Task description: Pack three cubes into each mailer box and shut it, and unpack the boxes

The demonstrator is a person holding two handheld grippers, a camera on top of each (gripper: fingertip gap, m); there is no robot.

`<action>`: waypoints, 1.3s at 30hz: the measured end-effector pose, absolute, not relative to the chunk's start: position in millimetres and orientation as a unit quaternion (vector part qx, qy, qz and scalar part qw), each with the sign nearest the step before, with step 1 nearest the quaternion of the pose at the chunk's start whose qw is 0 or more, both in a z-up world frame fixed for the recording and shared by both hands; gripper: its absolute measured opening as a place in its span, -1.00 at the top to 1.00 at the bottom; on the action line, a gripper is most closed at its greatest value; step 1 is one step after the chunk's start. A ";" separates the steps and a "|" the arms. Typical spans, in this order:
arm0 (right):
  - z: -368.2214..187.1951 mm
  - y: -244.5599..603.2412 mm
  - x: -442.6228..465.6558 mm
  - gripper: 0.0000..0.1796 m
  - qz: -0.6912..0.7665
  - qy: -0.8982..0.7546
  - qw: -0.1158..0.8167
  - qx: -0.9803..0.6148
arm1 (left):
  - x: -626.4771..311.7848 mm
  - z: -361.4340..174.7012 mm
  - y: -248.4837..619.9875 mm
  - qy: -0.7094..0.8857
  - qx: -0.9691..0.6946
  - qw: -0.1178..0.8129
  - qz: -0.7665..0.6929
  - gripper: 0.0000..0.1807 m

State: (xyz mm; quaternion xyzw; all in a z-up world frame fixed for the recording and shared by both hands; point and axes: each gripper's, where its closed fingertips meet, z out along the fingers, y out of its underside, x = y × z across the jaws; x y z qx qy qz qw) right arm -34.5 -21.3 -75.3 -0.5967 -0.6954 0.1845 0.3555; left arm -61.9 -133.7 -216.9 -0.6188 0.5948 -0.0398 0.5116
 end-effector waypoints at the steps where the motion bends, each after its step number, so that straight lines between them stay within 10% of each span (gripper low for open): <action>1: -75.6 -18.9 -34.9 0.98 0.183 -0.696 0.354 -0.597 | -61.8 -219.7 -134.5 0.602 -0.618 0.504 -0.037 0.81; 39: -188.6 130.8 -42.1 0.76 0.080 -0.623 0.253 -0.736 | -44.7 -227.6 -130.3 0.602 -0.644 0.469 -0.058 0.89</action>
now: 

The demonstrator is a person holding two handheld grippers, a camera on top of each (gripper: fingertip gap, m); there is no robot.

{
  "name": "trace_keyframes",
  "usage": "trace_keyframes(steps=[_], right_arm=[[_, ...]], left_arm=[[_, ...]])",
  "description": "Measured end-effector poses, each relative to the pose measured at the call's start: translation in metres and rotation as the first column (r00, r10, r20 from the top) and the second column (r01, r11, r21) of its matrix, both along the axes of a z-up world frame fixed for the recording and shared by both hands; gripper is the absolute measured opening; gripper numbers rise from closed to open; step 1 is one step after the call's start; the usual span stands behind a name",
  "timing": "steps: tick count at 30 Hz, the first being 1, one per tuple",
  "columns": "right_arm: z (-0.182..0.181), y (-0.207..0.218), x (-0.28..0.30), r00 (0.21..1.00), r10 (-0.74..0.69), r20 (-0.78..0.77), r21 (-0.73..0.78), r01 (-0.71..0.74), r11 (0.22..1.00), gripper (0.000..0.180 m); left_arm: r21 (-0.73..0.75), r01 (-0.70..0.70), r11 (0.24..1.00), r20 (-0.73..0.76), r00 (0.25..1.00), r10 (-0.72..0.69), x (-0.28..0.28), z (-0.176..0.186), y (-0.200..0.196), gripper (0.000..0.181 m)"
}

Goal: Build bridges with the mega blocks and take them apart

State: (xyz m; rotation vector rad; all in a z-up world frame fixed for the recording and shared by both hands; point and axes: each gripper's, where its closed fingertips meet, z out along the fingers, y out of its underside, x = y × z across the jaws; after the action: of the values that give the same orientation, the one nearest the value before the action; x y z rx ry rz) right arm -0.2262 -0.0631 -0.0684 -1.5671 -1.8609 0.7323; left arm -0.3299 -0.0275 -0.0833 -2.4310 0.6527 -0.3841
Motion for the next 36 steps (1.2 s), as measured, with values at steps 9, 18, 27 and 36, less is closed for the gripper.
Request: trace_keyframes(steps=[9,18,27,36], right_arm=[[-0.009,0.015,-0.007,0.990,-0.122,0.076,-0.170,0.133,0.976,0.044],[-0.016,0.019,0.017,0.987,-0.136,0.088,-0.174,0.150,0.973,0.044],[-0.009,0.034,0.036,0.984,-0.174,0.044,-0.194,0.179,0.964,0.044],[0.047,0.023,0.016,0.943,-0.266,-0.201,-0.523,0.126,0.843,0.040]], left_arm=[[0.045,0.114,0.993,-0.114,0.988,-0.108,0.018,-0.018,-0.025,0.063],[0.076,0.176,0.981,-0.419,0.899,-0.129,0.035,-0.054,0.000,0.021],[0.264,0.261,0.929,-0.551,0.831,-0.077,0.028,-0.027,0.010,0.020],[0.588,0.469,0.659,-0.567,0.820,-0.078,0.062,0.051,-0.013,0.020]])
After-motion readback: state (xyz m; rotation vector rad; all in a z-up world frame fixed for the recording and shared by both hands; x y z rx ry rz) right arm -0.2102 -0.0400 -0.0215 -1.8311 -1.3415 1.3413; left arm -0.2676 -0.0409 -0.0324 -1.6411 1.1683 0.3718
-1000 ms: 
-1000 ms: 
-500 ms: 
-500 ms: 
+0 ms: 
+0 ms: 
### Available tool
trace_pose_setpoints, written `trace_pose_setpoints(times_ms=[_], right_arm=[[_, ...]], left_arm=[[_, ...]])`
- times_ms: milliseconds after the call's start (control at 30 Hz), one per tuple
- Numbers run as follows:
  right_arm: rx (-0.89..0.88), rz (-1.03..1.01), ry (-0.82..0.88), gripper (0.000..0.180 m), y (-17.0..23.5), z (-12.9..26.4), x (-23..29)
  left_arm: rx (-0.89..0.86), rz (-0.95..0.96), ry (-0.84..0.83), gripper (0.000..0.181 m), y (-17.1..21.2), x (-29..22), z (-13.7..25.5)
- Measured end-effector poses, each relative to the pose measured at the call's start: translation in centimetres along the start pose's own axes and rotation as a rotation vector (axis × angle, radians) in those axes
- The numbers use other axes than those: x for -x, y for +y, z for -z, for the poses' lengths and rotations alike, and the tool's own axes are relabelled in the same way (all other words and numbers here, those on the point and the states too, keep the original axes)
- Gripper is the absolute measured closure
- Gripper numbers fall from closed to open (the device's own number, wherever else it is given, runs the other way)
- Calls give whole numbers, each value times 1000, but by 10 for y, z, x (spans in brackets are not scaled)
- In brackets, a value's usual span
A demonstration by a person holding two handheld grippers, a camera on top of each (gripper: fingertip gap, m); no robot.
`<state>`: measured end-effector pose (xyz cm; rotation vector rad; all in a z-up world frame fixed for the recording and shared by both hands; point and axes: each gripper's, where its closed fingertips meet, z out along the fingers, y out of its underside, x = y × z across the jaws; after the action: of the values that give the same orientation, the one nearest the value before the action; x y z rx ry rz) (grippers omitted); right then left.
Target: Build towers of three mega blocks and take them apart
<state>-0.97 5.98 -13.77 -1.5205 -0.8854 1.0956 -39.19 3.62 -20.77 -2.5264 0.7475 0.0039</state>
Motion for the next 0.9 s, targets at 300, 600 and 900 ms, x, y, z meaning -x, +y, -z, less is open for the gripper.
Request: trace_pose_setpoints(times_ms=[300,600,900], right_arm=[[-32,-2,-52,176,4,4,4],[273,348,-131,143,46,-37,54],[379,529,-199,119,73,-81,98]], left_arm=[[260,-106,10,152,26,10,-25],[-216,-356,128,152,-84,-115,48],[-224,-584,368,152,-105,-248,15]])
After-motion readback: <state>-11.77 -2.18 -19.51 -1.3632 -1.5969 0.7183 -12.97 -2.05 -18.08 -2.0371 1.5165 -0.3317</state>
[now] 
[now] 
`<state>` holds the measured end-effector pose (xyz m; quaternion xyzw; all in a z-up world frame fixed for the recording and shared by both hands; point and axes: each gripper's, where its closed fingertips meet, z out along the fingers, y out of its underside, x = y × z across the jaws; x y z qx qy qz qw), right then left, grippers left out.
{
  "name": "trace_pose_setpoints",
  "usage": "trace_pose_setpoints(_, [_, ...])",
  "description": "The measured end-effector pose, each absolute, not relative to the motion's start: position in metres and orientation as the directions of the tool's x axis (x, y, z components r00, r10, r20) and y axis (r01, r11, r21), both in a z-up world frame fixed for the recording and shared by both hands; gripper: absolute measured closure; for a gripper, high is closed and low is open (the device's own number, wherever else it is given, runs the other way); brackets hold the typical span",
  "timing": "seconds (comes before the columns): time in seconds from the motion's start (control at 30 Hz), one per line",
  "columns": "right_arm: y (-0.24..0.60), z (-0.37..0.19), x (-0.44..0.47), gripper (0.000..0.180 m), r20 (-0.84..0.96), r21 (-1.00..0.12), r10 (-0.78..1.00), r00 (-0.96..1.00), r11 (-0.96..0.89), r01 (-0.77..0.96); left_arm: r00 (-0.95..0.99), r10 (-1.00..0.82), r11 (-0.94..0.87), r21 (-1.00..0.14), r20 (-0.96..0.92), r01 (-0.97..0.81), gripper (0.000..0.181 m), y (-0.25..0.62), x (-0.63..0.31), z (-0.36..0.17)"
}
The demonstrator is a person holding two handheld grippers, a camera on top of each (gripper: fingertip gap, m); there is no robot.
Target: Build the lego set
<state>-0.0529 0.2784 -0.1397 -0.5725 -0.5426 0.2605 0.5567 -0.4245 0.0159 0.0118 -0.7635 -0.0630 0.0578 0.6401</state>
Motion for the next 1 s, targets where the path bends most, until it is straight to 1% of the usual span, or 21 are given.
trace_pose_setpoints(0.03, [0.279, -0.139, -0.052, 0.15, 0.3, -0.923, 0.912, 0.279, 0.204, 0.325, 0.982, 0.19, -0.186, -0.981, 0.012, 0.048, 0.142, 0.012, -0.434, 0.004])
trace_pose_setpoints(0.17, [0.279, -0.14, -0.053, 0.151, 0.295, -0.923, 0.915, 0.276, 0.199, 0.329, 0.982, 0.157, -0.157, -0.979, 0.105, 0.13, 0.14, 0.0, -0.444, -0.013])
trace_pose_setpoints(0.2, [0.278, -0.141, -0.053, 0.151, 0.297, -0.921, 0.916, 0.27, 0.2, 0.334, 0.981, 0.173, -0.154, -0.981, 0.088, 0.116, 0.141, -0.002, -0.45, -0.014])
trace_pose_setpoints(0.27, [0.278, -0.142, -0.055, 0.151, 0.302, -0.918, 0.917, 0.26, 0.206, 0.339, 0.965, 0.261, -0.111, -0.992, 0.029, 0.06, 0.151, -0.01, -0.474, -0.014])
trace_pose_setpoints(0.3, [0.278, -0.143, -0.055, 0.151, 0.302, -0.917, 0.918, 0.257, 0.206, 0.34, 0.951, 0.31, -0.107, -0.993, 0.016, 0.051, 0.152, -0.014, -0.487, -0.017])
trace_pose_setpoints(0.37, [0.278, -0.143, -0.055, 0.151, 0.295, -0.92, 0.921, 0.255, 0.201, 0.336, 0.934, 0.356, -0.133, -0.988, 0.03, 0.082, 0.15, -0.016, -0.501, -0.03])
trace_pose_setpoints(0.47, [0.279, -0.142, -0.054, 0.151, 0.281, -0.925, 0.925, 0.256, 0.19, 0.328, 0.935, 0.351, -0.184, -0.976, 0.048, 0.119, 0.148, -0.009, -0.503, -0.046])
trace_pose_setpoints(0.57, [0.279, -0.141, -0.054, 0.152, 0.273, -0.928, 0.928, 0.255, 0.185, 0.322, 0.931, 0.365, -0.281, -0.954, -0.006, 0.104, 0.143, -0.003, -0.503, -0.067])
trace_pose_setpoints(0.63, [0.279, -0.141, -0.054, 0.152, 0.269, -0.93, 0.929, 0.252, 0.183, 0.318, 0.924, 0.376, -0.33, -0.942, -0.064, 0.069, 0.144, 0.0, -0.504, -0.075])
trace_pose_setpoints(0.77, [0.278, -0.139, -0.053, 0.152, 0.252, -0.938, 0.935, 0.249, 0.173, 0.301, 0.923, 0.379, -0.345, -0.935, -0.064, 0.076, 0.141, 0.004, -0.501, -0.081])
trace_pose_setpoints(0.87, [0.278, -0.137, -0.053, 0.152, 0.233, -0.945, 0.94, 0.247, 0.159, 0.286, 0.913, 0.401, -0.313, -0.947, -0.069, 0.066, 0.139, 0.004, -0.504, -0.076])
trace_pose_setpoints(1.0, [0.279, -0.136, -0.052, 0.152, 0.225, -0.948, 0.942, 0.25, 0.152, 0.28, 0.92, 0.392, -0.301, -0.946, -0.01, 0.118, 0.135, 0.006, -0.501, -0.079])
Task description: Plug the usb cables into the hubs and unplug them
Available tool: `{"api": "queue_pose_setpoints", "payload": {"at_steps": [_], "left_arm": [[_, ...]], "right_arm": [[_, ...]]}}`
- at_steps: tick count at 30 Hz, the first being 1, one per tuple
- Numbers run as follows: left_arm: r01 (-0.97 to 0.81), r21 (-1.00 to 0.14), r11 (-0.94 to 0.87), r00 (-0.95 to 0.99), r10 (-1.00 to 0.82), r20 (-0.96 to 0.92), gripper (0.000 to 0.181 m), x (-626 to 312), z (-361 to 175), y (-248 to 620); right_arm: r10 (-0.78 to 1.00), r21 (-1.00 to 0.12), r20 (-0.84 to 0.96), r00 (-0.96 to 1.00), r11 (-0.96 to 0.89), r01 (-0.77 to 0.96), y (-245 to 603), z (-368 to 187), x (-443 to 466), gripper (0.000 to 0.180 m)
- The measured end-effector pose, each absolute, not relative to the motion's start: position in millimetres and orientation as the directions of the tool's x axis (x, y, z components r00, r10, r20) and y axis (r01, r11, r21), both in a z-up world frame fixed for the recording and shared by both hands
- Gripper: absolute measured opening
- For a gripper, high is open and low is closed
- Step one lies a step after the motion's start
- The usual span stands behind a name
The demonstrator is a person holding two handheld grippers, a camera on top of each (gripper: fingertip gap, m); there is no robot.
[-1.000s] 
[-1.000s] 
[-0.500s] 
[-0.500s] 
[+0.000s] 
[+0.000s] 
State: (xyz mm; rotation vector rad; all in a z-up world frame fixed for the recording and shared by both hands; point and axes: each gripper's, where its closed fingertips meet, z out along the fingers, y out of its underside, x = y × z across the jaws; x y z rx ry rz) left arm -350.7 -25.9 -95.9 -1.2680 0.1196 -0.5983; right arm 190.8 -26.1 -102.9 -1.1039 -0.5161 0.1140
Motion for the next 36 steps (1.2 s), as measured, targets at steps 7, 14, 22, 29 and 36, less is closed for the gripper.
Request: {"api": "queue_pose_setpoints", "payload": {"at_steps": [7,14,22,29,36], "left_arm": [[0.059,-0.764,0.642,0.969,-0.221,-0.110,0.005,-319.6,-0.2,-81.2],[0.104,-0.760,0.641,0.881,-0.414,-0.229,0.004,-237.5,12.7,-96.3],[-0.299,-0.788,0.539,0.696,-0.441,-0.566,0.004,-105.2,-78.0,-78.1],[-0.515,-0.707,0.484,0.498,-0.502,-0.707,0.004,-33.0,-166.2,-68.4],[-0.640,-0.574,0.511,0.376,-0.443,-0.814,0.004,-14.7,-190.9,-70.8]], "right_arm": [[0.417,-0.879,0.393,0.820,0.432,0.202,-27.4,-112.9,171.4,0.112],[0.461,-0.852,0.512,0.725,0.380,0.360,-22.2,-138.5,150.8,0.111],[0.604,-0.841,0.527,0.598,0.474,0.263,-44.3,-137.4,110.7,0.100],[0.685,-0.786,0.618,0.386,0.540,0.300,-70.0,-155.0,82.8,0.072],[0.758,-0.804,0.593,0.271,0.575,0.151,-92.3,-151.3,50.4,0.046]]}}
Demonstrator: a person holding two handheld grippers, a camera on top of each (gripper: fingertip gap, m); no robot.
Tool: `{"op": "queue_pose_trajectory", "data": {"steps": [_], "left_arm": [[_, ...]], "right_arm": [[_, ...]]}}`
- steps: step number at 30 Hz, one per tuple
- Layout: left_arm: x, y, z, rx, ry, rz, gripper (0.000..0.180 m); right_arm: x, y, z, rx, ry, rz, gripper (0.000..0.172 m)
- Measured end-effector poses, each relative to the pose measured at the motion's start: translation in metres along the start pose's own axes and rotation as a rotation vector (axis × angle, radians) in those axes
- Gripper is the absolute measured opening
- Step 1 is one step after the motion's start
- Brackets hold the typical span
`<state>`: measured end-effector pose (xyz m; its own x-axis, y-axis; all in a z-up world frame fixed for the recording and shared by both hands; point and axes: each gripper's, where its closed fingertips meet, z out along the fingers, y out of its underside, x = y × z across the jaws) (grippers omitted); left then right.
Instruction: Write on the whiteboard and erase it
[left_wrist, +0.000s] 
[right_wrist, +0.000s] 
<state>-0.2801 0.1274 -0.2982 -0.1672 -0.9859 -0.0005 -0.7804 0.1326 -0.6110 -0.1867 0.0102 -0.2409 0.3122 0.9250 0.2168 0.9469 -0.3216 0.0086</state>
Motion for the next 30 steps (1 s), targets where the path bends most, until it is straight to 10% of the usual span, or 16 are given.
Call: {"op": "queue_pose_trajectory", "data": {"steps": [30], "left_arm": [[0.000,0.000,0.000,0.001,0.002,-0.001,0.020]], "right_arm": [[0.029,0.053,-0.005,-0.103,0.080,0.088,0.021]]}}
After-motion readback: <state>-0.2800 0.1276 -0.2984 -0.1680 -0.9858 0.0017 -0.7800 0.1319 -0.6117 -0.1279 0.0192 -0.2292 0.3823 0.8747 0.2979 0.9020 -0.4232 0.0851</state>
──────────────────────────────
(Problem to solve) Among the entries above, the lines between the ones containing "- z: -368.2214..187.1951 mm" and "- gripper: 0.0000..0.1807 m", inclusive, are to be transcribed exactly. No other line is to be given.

(Final answer)
  - z: -368.2214..187.1951 mm
  - y: -244.5599..603.2412 mm
  - x: -442.6228..465.6558 mm
  - gripper: 0.0000..0.1796 m
  - qz: -0.6912..0.7665
  - qy: -0.8982..0.7546
  - qw: -0.1158..0.8167
  - qx: -0.9803..0.6148
arm1 (left):
  - x: -626.4771..311.7848 mm
  - z: -361.4340..174.7012 mm
  - y: -248.4837..619.9875 mm
  - qy: -0.7094..0.8857
  - qx: -0.9691..0.6946
  - qw: -0.1178..0.8129
  - qz: -0.7665..0.6929
  - gripper: 0.0000..0.1807 m

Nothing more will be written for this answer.